- _Task prompt_
From the records, return each line that has the word "white" in it.

- _Available data_
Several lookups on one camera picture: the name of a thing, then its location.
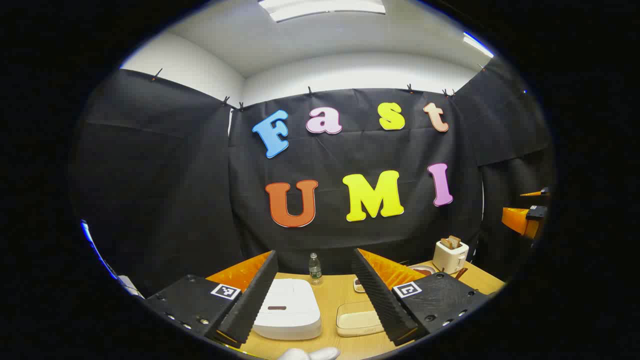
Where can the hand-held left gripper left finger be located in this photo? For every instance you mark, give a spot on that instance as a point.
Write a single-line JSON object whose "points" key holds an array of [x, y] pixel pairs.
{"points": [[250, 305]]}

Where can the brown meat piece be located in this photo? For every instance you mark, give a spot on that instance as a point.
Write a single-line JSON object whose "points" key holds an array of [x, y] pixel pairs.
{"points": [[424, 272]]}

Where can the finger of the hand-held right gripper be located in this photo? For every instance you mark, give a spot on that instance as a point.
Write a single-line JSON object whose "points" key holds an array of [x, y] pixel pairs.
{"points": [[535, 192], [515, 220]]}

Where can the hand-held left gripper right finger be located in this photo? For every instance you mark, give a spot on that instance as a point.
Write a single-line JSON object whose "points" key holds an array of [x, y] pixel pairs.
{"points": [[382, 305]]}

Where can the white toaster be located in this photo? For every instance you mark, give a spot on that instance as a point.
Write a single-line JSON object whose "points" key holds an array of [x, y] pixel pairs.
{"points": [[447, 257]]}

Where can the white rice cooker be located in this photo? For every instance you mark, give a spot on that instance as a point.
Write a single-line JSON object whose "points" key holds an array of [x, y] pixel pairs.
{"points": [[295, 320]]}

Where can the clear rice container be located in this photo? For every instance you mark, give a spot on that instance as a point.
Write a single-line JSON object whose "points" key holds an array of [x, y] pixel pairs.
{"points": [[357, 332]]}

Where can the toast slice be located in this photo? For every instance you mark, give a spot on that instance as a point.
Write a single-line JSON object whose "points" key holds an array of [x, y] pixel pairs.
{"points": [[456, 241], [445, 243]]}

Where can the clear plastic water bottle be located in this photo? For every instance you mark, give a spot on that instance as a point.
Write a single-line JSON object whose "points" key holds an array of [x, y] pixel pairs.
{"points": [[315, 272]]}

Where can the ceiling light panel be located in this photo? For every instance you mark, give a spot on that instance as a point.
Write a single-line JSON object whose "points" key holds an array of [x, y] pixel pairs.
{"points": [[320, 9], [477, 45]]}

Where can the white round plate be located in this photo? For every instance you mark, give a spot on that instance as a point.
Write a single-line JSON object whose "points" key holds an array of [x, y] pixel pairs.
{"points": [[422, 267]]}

==

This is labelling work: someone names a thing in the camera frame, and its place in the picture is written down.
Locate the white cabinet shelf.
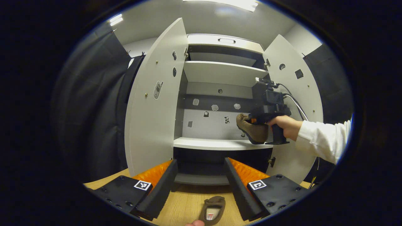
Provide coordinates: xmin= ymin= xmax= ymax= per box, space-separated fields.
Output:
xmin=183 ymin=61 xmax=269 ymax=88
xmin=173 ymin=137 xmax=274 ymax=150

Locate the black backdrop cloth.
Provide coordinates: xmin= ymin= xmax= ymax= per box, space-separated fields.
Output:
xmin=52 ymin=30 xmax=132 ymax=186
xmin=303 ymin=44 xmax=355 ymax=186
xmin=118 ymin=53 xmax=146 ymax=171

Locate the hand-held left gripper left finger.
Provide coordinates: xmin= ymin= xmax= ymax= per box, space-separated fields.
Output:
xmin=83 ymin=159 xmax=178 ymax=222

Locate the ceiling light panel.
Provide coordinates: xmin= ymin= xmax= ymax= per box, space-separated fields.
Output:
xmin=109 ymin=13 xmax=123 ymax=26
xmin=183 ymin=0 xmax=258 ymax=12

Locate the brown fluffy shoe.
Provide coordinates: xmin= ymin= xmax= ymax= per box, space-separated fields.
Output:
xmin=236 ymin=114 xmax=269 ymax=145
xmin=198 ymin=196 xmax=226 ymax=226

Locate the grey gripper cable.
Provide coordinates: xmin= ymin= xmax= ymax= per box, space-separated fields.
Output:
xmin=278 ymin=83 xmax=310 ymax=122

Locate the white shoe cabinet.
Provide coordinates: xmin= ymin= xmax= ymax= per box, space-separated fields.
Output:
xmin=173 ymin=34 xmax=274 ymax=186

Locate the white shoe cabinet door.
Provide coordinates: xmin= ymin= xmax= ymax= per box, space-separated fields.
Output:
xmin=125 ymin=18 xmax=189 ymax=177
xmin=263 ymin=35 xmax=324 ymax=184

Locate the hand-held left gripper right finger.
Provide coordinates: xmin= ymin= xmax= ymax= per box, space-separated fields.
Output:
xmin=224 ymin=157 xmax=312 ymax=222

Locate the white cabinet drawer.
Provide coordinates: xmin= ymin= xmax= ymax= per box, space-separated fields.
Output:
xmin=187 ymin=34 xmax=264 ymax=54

- _The completed task_
Where can the white toaster be located in this photo? For every instance you mark, give a spot on that instance as a point.
Where can the white rice cooker be located in this photo? For every instance you mark, give a spot on that instance as a point.
Where can the white round plate be located in this photo? For every instance you mark, give a spot on that instance as a point.
Locate the white cabinet shelf.
Locate the white shoe cabinet.
Locate the white shoe cabinet door.
Locate the white cabinet drawer.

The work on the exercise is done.